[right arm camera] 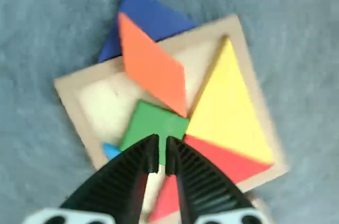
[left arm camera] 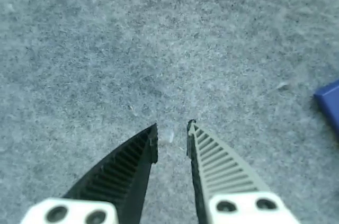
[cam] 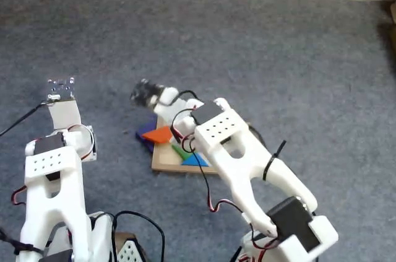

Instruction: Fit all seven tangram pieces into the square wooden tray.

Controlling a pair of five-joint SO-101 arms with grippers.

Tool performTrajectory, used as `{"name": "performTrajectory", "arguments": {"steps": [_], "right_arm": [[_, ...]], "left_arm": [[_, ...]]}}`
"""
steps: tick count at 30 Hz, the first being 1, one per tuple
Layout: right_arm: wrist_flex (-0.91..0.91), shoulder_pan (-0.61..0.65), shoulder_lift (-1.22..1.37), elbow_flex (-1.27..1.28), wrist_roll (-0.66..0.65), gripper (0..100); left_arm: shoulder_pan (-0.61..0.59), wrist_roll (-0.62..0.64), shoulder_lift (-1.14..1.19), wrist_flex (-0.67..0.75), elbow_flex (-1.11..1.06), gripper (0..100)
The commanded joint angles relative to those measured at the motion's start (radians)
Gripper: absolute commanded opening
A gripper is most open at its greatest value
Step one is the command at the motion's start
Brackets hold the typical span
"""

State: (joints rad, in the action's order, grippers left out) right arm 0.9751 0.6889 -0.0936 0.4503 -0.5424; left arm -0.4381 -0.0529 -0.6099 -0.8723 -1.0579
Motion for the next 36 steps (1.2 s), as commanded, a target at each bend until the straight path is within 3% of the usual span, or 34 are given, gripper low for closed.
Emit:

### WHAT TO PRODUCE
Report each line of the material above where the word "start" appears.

### TASK RESPONSE
The commanded joint angles relative to those measured at the motion's start (radians)
Step one is the command at the motion's start

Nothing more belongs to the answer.